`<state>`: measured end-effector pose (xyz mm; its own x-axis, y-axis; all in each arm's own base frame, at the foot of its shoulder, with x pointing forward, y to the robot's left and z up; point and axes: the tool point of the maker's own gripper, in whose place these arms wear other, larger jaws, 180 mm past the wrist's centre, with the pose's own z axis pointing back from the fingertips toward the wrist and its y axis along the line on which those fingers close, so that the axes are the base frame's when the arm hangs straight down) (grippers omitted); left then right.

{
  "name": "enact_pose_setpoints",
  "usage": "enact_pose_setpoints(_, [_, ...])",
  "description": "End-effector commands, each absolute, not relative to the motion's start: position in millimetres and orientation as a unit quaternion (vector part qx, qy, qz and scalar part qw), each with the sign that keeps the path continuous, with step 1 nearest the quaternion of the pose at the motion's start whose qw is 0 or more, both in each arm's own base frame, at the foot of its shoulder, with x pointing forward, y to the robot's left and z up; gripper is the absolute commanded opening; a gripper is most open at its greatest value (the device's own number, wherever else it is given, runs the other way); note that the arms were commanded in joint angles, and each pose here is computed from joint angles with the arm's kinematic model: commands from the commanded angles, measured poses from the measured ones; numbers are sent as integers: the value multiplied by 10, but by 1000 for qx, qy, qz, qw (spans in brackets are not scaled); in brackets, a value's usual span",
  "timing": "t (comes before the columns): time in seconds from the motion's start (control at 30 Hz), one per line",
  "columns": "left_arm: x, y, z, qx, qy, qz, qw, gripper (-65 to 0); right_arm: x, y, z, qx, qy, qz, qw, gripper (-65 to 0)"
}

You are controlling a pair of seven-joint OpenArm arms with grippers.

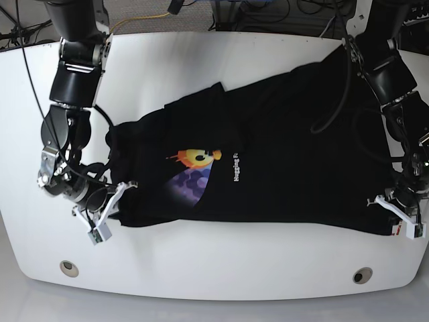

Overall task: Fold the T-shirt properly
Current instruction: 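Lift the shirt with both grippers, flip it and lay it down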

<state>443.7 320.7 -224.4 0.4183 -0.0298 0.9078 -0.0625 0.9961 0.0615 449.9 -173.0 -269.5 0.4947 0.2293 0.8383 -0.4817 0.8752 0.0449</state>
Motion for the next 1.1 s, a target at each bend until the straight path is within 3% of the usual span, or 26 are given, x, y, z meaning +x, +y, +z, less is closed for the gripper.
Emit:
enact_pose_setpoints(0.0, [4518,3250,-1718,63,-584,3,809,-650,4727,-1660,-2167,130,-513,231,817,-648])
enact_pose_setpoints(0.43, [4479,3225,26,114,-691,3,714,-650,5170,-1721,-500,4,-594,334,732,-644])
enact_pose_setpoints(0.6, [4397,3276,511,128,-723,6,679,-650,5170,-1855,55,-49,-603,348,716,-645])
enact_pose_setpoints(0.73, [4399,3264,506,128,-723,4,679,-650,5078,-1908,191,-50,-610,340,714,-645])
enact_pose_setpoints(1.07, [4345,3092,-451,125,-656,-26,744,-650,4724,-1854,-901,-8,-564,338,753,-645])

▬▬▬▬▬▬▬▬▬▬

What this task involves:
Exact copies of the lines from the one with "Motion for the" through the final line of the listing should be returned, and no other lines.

Problem solution:
Motion for the next 1.1 s, a target at each bend until the straight path is within 3% of the usual span, or 26 are given, x, y, z meaning +x, +y, +z, less is closed for the gripper.
Emit:
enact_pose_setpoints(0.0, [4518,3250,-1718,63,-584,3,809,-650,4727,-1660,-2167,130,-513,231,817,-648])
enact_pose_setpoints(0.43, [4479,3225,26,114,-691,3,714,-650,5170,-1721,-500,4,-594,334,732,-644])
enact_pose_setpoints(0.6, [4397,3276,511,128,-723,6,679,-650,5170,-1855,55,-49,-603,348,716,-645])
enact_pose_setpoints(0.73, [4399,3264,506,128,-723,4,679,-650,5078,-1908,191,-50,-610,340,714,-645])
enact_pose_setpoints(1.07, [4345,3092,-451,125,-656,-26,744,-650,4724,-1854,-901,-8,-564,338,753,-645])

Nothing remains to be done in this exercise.